A verbatim reproduction of the lines below, from the line containing "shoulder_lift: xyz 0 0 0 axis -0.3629" through the line containing "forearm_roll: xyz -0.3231", both ends included, is the whole required output.

· · ·

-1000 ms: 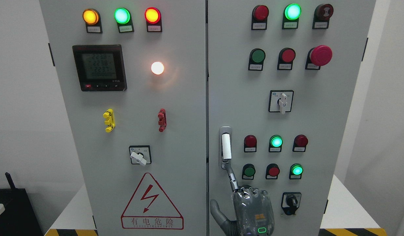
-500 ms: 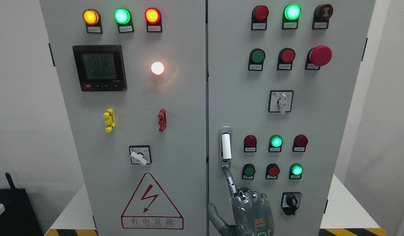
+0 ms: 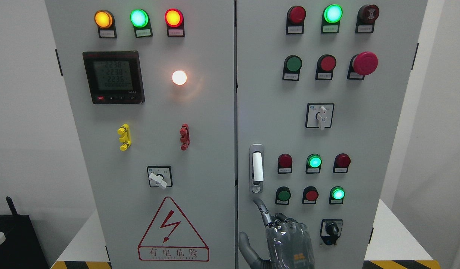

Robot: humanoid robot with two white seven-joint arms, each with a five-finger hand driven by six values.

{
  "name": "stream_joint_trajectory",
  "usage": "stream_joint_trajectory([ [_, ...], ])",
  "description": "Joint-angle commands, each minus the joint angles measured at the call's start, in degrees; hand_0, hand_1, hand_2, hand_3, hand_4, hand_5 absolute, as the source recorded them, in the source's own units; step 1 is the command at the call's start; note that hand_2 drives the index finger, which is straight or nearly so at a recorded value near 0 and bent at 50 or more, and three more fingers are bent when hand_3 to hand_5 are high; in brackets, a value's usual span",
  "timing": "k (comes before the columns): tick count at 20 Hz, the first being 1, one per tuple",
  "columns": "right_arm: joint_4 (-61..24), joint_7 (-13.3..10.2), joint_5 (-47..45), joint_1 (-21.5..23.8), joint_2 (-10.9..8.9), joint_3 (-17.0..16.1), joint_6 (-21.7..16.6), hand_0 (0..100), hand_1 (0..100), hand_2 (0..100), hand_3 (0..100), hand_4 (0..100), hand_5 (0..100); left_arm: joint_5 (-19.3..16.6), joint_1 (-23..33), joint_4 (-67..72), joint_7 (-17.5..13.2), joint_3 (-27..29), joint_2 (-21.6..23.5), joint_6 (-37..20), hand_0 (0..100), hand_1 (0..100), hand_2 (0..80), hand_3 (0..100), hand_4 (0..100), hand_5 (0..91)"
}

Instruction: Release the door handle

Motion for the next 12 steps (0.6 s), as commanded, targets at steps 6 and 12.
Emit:
stream_joint_trajectory([
  [6, -3.44, 0.22, -0.29, -1.42, -0.74, -0.54, -0.24, 51, 4, 73, 81, 63, 58, 0.00, 0.00, 0.97, -0.02, 0.62, 0.00, 0.05, 12, 39, 0.0, 0, 0, 0.0],
  [12, -3.09, -1.01, 7.26, -2.83, -0.83, -0.63, 2.66, 45, 5, 94, 100, 85, 84, 0.00, 0.00, 0.97, -0.02, 0.62, 0.00, 0.05, 12, 39, 0.0, 0, 0, 0.0],
])
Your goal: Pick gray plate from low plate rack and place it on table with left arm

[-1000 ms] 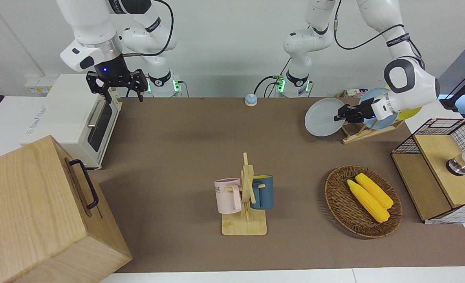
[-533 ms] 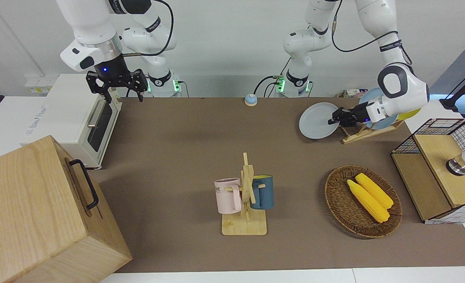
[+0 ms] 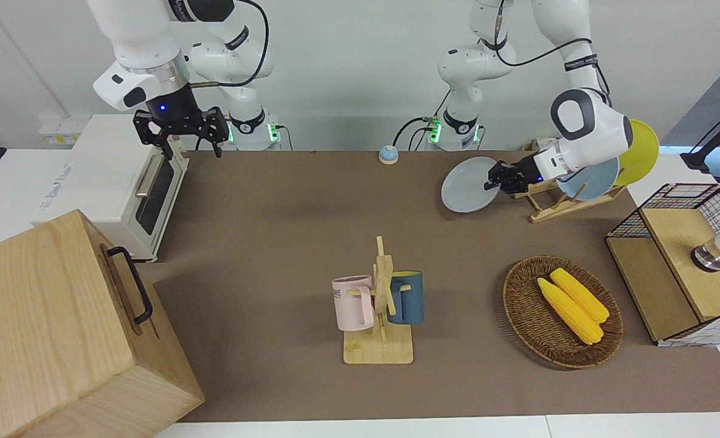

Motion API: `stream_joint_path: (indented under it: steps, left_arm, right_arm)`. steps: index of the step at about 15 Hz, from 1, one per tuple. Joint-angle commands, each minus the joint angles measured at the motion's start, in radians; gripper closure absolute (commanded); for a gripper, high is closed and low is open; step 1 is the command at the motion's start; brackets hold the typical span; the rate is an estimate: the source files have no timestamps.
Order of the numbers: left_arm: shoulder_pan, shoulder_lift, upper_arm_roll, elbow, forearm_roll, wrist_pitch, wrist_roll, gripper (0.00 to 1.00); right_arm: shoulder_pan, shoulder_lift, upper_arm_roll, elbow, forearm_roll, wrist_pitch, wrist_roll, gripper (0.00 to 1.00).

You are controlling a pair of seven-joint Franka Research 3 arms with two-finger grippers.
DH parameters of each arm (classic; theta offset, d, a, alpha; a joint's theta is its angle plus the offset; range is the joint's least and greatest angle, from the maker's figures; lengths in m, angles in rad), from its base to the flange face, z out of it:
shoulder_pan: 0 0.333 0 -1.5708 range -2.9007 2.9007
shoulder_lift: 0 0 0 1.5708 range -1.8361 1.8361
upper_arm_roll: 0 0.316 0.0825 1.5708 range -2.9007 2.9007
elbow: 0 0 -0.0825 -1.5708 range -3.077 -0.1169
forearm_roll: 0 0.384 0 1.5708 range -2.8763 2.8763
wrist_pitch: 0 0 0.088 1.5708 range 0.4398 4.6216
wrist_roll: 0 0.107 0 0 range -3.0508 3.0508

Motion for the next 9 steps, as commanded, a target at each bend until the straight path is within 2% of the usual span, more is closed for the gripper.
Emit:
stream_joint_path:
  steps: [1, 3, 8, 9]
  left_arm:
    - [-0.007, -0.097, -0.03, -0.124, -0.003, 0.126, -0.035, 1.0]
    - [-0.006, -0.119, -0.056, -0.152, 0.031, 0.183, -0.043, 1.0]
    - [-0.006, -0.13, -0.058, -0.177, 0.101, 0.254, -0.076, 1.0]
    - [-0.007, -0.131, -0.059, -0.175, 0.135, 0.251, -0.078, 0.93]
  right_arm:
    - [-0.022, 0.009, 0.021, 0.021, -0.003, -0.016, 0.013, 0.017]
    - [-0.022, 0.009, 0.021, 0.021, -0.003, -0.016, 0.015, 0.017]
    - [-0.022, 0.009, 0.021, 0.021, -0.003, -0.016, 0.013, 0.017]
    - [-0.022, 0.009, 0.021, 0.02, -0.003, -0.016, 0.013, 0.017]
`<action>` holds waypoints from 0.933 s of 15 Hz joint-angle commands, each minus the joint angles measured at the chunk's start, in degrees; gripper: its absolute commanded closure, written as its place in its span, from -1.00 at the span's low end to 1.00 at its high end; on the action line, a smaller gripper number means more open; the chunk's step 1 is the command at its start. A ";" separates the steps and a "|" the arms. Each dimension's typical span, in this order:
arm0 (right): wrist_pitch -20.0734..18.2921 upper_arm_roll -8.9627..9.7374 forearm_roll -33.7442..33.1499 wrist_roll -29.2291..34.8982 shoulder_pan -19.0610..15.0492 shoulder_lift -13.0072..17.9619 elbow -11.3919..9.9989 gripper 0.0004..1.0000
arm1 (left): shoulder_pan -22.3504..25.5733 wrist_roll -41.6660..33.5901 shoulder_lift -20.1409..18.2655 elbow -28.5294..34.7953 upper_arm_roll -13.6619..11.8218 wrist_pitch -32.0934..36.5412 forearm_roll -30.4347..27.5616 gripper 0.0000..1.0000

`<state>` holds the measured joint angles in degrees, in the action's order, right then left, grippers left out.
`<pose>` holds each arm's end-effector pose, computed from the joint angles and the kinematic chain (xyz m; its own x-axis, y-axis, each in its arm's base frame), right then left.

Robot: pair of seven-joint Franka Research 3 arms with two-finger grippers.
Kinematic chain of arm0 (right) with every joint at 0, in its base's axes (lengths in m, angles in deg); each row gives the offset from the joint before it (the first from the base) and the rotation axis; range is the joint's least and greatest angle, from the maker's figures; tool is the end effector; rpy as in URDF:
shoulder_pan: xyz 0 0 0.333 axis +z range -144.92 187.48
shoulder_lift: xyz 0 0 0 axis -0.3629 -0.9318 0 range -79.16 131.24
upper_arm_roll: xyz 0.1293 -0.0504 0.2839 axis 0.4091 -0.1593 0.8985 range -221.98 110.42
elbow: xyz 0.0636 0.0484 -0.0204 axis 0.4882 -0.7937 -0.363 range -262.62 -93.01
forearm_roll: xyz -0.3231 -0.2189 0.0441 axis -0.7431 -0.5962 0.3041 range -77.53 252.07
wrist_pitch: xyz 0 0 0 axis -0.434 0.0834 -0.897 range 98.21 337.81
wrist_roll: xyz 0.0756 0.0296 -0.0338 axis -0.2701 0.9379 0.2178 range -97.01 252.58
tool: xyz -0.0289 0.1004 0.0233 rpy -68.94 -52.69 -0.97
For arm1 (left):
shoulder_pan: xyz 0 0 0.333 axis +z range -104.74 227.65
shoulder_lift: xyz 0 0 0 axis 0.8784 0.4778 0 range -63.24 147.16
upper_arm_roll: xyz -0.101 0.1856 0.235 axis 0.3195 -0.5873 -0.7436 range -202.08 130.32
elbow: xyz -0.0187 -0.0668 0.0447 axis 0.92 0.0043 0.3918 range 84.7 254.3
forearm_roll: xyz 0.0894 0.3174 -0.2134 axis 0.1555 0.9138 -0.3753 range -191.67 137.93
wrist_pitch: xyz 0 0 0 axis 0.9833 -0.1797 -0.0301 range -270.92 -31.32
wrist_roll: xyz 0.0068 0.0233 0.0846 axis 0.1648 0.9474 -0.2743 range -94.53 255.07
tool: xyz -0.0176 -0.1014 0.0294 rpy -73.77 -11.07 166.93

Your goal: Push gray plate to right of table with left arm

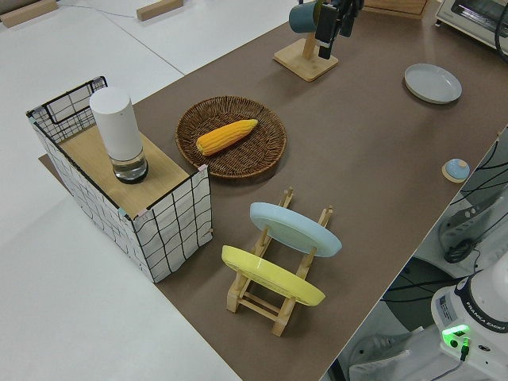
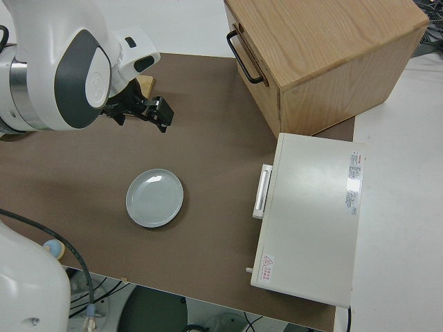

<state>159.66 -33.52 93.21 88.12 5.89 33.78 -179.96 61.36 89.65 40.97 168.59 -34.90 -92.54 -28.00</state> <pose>0.5021 0.0870 0.6556 0.9983 -0.0572 -0.0062 -0.0575 -0.9970 -0.0518 0.5422 -0.0125 0.6238 0.9880 0.1431 -0.0580 0.1439 -0.9895 0.0103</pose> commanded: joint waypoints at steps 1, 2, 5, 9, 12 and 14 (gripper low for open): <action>0.10 0.32 1.01 0.12 -0.87 0.88 -1.01 -0.99 | 2.03 -0.68 -0.15 -1.56 1.04 1.60 0.69 -0.98; 0.10 0.41 1.09 0.12 -0.96 0.88 -1.01 -0.99 | 2.03 -0.59 -0.15 -1.56 1.04 1.60 0.78 -0.98; 0.19 0.33 1.01 0.12 -0.96 0.88 -1.01 -0.99 | 2.03 -0.33 -0.15 -1.64 1.40 0.90 0.95 -0.98; 0.10 0.41 1.01 0.12 -0.87 0.97 -1.01 -0.99 | 2.64 -0.06 -0.15 -1.56 1.05 0.81 1.04 -0.98; 0.10 0.41 1.01 0.12 -0.87 0.97 -1.01 -0.99 | 2.64 0.03 -0.24 -1.56 1.31 0.81 0.95 -0.98; 0.10 0.41 1.01 0.12 -0.87 0.88 -1.01 -0.99 | 2.82 0.03 -0.15 -1.56 1.22 0.81 0.95 -0.98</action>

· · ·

* **Answer box**
shoulder_lift: xyz 0 0 0 axis -0.3629 -0.9318 0 range -79.16 131.24
upper_arm_roll: xyz 0.1293 -0.0504 0.2839 axis 0.4091 -0.1593 0.8985 range -221.98 110.42
elbow: xyz 0.0636 0.0484 -0.0204 axis 0.4882 -0.7937 -0.363 range -262.62 -93.01
forearm_roll: xyz -0.3231 -0.2189 0.0441 axis -0.7431 -0.5962 0.3041 range -77.53 252.07

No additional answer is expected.